▸ **ACTION ITEM**
From the first line to the last, copy the data exactly.

--- COLLECTED DATA ---

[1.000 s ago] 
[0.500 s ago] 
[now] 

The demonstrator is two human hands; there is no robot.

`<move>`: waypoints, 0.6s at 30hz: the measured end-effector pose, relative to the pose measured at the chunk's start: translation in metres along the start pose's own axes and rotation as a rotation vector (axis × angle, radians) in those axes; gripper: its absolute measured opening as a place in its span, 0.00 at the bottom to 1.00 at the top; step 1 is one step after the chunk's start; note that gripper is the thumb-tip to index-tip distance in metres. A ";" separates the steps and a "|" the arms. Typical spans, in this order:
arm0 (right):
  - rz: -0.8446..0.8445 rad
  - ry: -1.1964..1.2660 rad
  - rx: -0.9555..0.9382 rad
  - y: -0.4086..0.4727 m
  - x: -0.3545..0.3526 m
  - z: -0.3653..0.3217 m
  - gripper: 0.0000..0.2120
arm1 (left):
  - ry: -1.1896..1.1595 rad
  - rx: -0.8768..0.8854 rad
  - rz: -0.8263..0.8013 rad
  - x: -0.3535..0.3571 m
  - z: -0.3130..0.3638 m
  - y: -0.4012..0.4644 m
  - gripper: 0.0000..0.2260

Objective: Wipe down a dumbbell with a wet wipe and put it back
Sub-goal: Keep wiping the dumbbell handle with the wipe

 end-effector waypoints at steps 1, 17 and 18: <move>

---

▸ **RESPONSE BELOW**
[1.000 s ago] 
[0.500 s ago] 
[now] 

The demonstrator is two human hands; there is no robot.

`<move>`: waypoints, 0.6s at 30hz: the measured end-effector pose, relative to the pose measured at the chunk's start: translation in metres along the start pose's own axes and rotation as a rotation vector (axis × angle, radians) in those axes; gripper: its absolute measured opening as a place in its span, 0.00 at the bottom to 1.00 at the top; step 1 is one step after the chunk's start; note that gripper is the thumb-tip to index-tip distance in metres. A ";" separates the steps and a "|" the arms. Typical spans, in this order:
arm0 (right):
  - rz: -0.8446..0.8445 rad
  - ry: -1.1964..1.2660 rad
  - rx: -0.9555..0.9382 rad
  - y: -0.4086..0.4727 m
  - x: -0.3545..0.3526 m
  - z: -0.3653..0.3217 m
  - gripper: 0.0000..0.2120
arm1 (left):
  - ry: -1.1896..1.1595 rad
  - rx: -0.8768..0.8854 rad
  - rz: -0.8263..0.8013 rad
  - x: -0.3535..0.3571 m
  - z: -0.3130..0.3638 m
  - y: -0.4012..0.4644 m
  - gripper: 0.0000..0.2260

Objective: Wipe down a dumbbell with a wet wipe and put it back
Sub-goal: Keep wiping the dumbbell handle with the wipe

 end-effector waypoints at steps 1, 17 and 18: <move>

With the answer given, the exercise is complete.